Amiamo ciò che accade, perché l’accadere ha luogo nella forma più potente, più feconda, più vera della volontà di potenza, perché essa è pura necessità.
Amor fati come ha scritto in un bellissimo libro Marcello Veneziani è un antidoto al fatalismo contemporaneo: accogliere l’essere nel suo accadere, perché essere è avere un destino, è accettare la vita con i suoi limiti e le consunte responsabilità, non struggersi per essere altro e stare altrove, è amore metafisico per la realtà, è la serenità degli inquieti, una adeguata replica alla grandezza infinita del destino.
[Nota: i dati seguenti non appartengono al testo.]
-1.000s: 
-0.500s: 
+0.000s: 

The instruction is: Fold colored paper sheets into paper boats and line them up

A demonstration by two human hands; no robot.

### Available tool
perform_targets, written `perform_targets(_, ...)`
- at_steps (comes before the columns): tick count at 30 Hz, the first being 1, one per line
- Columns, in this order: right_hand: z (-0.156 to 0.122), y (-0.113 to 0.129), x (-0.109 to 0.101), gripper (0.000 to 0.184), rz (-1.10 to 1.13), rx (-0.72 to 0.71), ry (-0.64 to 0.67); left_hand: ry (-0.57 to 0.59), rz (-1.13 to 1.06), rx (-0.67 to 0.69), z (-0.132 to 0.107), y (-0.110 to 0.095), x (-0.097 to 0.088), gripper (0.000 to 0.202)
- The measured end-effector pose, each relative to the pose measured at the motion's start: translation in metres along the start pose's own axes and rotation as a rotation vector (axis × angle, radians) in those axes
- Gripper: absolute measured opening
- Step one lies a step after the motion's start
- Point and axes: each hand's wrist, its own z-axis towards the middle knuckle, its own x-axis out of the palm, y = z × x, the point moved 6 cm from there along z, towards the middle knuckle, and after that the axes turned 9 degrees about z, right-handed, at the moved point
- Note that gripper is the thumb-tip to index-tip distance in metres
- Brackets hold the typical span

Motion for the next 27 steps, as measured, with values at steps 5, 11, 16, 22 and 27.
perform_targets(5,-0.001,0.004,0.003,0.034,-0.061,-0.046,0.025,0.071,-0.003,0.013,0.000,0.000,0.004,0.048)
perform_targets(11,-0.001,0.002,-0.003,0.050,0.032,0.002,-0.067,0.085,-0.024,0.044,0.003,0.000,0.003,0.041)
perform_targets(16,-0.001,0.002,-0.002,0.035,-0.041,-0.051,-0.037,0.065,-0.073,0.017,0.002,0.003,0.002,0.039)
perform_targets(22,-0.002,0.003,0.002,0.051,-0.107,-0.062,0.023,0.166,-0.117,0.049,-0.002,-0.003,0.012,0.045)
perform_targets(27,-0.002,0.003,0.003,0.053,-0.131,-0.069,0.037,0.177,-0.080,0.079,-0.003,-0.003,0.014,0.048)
Si deve tendere all’espansione della vita, alla ricerca del piacere e dell’ottimismo.
La mitologia segna lo scorrere del tempo: come un filo che un giorno sarà tagliato: le figlie della notte, le Moire sono tre: Cloto, nome che in greco antico significa “io filo”, che appunto filava lo stame della vita; Lachesi che significa “destino”, che lo avvolgeva sul fuso e stabiliva quanto del filo spettasse a ogni uomo; Atropo che significa “inflessibile”, che, con lucide cesoie, lo recideva, inesorabile.
La nera Atropo va rimossa : ciò che si lascia è perduto, se non è vissuto.